Chaque famille peut peser son propre risque personnel et prendre des décisions de cette façon, explique Elyse Kharbanda, chercheuse en sécurité des vaccins. La volonté de se faire vacciner peut augmenter lorsque la transmission est élevée ou qu’il y a un souvenir récent d’une épidémie, mais une fois que cela disparaît, l’acceptation du vaccin peut diminuer, poursuit-elle.

Au milieu de la baisse des taux de vaccination, Koletar craint qu’il n’y ait une augmentation d’autres maladies évitables par la vaccination, comme le tétanos, la rubéole et la varicelle. La rubéole peut être plus difficile à diagnostiquer que la rougeole et peut parfois passer inaperçue, selon Koletar.

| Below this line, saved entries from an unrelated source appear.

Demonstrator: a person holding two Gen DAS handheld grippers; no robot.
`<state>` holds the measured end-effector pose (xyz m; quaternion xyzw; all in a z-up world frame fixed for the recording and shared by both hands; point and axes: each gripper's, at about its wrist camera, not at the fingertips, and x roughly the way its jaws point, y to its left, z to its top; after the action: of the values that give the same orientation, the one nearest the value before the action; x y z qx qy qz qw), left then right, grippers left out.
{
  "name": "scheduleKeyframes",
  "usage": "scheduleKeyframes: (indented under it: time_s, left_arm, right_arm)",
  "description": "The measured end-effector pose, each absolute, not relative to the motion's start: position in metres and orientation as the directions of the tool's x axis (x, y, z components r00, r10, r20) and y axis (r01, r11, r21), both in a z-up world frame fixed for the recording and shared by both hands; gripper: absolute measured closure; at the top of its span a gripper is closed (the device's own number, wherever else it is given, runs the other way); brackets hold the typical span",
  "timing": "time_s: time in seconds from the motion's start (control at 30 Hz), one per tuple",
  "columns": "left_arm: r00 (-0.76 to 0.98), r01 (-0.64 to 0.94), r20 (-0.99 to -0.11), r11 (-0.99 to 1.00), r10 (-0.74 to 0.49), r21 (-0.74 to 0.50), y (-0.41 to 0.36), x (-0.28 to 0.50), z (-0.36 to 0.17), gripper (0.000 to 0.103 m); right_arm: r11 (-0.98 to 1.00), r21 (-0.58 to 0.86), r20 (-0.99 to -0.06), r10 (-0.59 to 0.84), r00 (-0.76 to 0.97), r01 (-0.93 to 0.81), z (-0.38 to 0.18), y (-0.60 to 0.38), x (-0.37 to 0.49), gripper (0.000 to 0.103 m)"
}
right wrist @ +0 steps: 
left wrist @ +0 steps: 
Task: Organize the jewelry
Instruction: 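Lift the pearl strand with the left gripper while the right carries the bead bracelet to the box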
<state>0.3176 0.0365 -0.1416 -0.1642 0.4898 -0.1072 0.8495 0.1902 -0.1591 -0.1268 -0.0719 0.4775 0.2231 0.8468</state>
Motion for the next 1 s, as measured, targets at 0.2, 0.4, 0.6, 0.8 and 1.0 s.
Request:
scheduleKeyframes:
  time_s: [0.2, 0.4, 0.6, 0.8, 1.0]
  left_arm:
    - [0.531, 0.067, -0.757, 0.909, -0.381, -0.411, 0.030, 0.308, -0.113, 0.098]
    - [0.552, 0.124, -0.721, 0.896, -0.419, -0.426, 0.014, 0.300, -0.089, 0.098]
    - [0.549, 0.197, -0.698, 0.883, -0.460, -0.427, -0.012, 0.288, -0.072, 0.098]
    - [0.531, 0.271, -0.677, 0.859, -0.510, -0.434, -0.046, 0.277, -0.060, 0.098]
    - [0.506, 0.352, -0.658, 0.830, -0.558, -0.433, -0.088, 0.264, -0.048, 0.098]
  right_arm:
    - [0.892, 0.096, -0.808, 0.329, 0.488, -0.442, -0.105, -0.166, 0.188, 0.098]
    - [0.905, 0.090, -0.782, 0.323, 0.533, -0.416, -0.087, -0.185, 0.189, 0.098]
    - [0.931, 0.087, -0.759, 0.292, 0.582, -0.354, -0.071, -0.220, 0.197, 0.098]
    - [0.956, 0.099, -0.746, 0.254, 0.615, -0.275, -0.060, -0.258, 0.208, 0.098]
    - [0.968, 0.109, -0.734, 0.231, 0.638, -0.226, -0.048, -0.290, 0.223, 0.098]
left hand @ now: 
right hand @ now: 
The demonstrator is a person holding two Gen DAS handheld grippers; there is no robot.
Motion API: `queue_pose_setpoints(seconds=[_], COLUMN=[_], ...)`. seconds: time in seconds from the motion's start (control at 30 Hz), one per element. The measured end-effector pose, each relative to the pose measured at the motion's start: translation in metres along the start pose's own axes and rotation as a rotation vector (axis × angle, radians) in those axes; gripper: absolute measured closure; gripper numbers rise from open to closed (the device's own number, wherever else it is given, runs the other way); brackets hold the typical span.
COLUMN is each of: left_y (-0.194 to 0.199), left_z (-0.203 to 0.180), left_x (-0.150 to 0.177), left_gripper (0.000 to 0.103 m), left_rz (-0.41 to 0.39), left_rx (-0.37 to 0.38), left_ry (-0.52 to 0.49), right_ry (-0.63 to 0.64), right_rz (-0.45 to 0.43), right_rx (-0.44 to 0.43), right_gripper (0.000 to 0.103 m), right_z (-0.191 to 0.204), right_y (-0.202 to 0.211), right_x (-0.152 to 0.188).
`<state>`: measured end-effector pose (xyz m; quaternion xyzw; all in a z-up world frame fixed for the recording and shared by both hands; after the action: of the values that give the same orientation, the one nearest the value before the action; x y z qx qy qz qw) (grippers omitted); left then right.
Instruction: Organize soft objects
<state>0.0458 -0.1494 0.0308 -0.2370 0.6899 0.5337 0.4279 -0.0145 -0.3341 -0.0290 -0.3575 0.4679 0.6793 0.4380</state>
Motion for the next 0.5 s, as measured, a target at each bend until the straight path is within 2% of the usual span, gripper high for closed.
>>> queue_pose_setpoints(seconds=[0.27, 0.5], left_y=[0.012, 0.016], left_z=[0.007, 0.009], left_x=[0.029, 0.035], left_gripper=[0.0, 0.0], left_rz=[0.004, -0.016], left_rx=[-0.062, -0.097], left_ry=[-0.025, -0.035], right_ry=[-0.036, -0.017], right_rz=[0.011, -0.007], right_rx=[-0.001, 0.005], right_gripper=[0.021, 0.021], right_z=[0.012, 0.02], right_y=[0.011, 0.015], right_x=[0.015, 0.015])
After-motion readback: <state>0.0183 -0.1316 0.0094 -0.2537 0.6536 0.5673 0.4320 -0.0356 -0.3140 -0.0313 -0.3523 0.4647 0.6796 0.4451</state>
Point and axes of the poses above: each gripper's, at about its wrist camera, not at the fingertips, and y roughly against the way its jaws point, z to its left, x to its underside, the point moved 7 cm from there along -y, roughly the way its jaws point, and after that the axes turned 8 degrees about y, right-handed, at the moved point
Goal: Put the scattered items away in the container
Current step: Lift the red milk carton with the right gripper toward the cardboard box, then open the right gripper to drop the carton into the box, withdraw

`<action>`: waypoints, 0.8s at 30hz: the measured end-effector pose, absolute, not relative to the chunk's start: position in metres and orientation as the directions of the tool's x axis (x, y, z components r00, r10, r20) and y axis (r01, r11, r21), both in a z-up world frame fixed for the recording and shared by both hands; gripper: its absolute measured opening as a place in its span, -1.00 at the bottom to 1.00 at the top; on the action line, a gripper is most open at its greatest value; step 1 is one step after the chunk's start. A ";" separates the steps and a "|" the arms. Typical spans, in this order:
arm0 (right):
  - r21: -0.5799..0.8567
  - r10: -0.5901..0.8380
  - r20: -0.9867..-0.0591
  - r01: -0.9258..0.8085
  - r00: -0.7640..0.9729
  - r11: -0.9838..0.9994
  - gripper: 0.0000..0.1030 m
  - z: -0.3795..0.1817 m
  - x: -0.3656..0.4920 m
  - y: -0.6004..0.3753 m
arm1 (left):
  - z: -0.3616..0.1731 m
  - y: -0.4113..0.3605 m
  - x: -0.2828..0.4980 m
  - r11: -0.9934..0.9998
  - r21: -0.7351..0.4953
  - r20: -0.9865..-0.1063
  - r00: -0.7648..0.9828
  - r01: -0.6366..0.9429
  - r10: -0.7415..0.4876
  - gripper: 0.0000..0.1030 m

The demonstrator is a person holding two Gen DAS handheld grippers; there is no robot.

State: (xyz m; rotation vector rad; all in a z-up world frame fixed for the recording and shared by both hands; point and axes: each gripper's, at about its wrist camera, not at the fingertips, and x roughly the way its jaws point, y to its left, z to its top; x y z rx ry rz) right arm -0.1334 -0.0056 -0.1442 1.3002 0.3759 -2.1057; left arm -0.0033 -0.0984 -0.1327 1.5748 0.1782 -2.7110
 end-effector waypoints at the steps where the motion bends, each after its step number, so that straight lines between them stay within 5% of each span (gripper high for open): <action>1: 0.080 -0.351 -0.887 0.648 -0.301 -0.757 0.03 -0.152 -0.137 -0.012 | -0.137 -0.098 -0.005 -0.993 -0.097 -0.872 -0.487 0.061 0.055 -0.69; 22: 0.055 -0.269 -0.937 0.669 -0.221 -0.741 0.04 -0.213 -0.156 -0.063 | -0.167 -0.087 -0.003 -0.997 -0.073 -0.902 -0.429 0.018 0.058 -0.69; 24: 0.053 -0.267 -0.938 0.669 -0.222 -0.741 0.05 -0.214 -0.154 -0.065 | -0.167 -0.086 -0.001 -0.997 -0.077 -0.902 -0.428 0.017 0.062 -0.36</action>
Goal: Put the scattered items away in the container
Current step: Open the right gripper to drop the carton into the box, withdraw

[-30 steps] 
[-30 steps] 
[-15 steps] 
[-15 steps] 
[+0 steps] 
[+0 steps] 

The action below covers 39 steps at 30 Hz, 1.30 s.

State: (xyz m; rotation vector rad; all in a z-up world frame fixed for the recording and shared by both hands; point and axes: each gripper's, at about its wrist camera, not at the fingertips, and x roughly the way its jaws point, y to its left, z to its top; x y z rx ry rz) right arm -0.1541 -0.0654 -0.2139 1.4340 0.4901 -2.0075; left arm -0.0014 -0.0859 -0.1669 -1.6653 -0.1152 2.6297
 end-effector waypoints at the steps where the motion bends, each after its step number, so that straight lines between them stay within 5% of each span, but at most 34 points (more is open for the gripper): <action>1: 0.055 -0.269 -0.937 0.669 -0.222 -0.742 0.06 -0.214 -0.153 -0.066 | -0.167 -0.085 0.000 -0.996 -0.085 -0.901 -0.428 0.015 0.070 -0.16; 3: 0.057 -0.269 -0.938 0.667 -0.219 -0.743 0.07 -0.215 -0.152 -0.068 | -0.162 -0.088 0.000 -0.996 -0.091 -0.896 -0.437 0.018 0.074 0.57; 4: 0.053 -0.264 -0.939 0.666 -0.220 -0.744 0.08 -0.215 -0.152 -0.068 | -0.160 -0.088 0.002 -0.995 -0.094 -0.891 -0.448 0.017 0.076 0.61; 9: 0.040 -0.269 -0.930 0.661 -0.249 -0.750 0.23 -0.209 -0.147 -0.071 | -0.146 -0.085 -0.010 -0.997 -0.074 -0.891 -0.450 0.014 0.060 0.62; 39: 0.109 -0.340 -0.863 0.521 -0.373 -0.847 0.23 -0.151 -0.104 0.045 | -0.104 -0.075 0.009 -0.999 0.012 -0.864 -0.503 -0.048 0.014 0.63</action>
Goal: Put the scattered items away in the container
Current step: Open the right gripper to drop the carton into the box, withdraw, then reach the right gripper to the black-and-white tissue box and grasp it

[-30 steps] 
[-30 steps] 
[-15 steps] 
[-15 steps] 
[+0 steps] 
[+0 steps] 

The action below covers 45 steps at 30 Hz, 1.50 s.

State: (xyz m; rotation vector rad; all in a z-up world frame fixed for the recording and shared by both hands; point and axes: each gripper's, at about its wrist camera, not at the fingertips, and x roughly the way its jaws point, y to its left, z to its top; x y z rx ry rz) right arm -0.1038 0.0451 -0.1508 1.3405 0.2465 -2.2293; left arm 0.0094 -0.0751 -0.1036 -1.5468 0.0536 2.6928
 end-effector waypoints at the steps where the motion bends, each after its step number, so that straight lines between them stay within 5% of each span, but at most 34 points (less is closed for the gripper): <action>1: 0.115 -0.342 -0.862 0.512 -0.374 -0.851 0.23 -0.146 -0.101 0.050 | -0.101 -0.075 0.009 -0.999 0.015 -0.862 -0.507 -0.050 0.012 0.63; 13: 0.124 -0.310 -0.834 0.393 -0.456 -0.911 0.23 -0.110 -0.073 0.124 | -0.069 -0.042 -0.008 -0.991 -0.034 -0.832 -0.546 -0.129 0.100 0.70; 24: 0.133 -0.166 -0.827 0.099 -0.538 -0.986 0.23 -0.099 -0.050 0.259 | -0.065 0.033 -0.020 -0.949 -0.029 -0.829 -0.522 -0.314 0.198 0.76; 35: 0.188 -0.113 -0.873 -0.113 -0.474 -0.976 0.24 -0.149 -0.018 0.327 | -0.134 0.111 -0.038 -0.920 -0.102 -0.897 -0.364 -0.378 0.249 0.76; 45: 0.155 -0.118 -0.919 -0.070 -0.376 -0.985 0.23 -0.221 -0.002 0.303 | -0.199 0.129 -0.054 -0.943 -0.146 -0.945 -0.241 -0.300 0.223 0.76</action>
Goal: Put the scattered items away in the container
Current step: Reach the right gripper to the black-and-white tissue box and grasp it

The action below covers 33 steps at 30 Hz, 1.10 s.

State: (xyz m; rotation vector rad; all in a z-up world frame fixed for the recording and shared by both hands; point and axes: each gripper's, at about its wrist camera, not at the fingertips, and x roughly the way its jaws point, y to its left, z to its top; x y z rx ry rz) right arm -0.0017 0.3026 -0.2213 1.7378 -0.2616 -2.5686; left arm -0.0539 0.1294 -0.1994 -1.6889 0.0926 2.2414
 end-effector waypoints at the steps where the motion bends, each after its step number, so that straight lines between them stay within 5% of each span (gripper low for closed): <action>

Les personnes à la fin de l’adolescence et les adultes qui n’ont ni eu la varicelle ni été vaccinés contre elle peuvent tomber vraiment malades s’ils attrapent la varicelle, ajoute-t-elle. “En tant que médecin, ce sont des moments effrayants, surtout si vous avez une jeune femme enceinte qui attrape la varicelle.”

Pour l’instant, la situation semble positive dans l’Ohio. Le cas de rougeole le plus récent a été détecté le 24 décembre, ce qui signifie que s’il n’y a pas de nouveaux cas jusqu’au 4 février, l’épidémie peut être déclarée officiellement terminée.

Pour l’avenir, il est nécessaire de poursuivre les recherches sur les interventions qui aideraient à amener davantage de personnes dans les communautés résistantes aux vaccins à accepter les vaccins, selon Kharbanda.

Des interventions telles que les alertes et les lettres sont « efficaces pour promouvoir la vaccination auprès des familles qui ont l’intention de faire vacciner leurs enfants et qui sont juste occupées et oubliées », a déclaré Kharbanda à The Hill.

Mais « ces types d’interventions simples ne fonctionnent vraiment pas avec les familles et les communautés qui ont peur et qui résistent aux vaccins », dit-elle. Il faut du temps et de bonnes relations avec les communautés pour comprendre quelles croyances perpétuent la réticence à la vaccination et gagner la confiance, ajoute-t-elle.